Texas did not ask for this.
Yet here we are—three days iced in, roads looking like a nope, and the entire state collectively side-eyeing the weather like, Ma’am, who invited you?
And listen… being stuck at home is not always the cozy montage social media pretends it is. Sometimes it’s cabin fever in sweatpants. Sometimes it’s staring out the window like a Victorian child waiting for the plague to pass. Sometimes it’s realizing your patience has frozen faster than the driveway.
But—and stay with me here—there’s a strange, sparkly audacity to this cold.
Ice turns ordinary things dramatic.
Trees? Suddenly iced-out runway models.
Sidewalks? Absolutely not.
The world slows down whether we consent or not—and honestly? That kind of forced boundary is a little iconic.
Cold has a way of stripping life down to the basics:
Stay home.
Stay warm.
Drink something hot—you know I’m on my third cup of coffee (at least).
Stop pretending you need to do everything right now.
And there’s beauty in that—not the soft, poetic kind (okay, also that), but the real kind. The kind that says: You don’t have to be productive to be worthy. The kind that gives your nervous system a snow day and your inbox a firm “not today, Satan.”
The quiet is loud in the best way.
No traffic hum.
No constant go-go-go.
Just the crackle of ice and the rare permission to exist without performing.

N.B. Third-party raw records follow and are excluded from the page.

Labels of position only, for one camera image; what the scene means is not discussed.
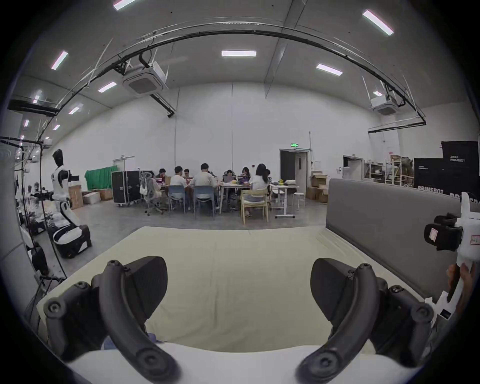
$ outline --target doorway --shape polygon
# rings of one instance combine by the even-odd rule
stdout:
[[[351,180],[363,179],[363,159],[360,157],[343,156],[343,178]]]
[[[308,178],[308,149],[280,149],[280,178],[295,180],[299,188],[297,192],[305,193]]]

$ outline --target hand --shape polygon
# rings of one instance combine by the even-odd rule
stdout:
[[[447,276],[448,276],[448,287],[451,288],[453,278],[455,275],[455,268],[456,264],[452,264],[447,269]],[[473,279],[475,276],[475,263],[472,264],[472,269],[469,272],[468,268],[465,264],[462,264],[460,267],[460,278],[463,279],[463,290],[462,296],[456,305],[456,312],[461,315],[467,306],[468,300],[472,295],[473,291]]]

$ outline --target door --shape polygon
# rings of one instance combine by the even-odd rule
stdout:
[[[295,154],[295,181],[299,188],[297,192],[307,191],[307,153],[298,152]]]
[[[295,179],[295,153],[280,151],[280,178],[283,181]]]

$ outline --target blue chair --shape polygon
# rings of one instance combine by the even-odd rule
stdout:
[[[206,198],[198,198],[197,195],[209,195]],[[212,215],[215,220],[215,193],[214,188],[211,185],[195,185],[193,188],[193,214],[197,218],[197,201],[199,203],[206,203],[207,201],[212,201]]]
[[[185,213],[185,188],[183,185],[169,185],[168,186],[168,214],[172,210],[172,201],[183,200],[183,213]]]

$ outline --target gray headboard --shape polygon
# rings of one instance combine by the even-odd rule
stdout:
[[[456,252],[437,251],[423,231],[437,215],[460,215],[460,201],[434,192],[331,179],[326,226],[399,276],[423,297],[448,291]]]

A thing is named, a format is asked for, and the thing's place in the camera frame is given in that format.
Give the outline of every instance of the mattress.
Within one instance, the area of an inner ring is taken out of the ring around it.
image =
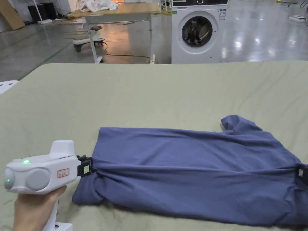
[[[308,62],[198,65],[47,64],[0,95],[0,178],[16,158],[48,154],[70,139],[91,156],[100,127],[221,131],[237,114],[271,132],[308,163]],[[165,217],[110,202],[77,206],[78,182],[60,198],[58,221],[84,230],[279,230]],[[11,230],[15,194],[0,187],[0,230]]]

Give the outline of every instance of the human hand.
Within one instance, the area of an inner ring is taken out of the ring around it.
[[[13,231],[42,231],[65,190],[63,186],[46,195],[19,194],[14,204]]]

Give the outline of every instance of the red label sticker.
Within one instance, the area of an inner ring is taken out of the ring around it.
[[[62,169],[62,170],[58,171],[57,178],[65,177],[65,176],[68,176],[69,174],[70,174],[70,169],[69,168]]]

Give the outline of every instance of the control panel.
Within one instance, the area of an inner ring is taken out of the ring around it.
[[[173,0],[172,6],[227,5],[228,0]]]

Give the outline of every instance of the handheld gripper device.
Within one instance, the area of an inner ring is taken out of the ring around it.
[[[48,155],[15,159],[5,168],[4,187],[9,192],[47,194],[90,175],[92,159],[76,156],[72,140],[56,140]],[[43,231],[72,231],[69,223],[56,222],[58,201]]]

So yes, winter in Texas is inconvenient. It’s chaotic. It’s wildly out of character.
But it’s also a reminder that even here—even in a place built for heat and hurry—we can pause. We can rest. We can find beauty in a season that didn’t ask our opinion.
And if nothing else, we can respect the ice for its commitment to boundaries.
If you’re stuck, stir-crazy, or one minor inconvenience away from losing it—this is your sign to stop fighting the pause. Wrap up. Sip something warm. Let the world stay quiet a little longer. Winter will leave eventually. Until then? We might as well admire the audacity.